以毒制毒
読み方
いどく せいどく意味
毒を使って別の毒を抑えること。転じて、悪や害のあるものを取り除くために、あえて同じように害のある手段や人物を利用することをいう。必ずしも道徳的に望ましい方法ではないが、非常手段として効果を期待する場合に用いられる。由来
「毒を以て毒を制す」という漢文調の表現を四字にまとめた語。中国医学で、毒性のある薬物を用いて毒や病を抑えるという考え方に由来するとされる。
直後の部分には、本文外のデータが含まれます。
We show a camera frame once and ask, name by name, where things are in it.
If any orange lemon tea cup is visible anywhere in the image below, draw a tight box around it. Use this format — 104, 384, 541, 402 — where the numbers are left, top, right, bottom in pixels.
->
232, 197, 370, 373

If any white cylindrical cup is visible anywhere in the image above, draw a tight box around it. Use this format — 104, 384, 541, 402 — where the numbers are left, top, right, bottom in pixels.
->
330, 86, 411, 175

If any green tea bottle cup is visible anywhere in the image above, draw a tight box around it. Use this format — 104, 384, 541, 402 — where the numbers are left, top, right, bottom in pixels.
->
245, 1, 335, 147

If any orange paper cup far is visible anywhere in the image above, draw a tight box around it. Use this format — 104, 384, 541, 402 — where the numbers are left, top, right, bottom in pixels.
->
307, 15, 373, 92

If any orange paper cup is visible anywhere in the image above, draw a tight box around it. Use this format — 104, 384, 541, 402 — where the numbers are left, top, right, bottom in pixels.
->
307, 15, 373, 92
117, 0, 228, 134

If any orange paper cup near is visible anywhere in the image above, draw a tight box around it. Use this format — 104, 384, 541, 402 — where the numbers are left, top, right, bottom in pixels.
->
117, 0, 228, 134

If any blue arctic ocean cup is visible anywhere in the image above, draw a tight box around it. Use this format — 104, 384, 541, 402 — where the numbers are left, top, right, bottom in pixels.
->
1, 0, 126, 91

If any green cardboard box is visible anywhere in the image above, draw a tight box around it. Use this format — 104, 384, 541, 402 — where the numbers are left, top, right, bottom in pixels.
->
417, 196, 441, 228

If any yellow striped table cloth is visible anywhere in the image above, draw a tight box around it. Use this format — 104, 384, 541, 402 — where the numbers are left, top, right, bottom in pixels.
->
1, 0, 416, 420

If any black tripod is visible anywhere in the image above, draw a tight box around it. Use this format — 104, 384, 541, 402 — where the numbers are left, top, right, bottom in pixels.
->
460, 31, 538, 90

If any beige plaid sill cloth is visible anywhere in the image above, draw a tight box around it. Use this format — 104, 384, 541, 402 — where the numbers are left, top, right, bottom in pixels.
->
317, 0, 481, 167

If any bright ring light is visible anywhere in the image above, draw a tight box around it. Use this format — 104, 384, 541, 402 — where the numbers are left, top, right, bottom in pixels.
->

特定の古典出典や成立年は未詳で、日本では近世以降、比喩的な処世・策略の語として用いられるようになった。備考
「毒」は実物の毒だけでなく、悪人・悪手段・強硬策の比喩。効果を認める文脈でも、倫理的な危うさや副作用を含意しやすい表現。例文
- 詐欺グループの手口を暴くため、元詐欺師に協力を求めるとは、まさに以毒制毒の策だ。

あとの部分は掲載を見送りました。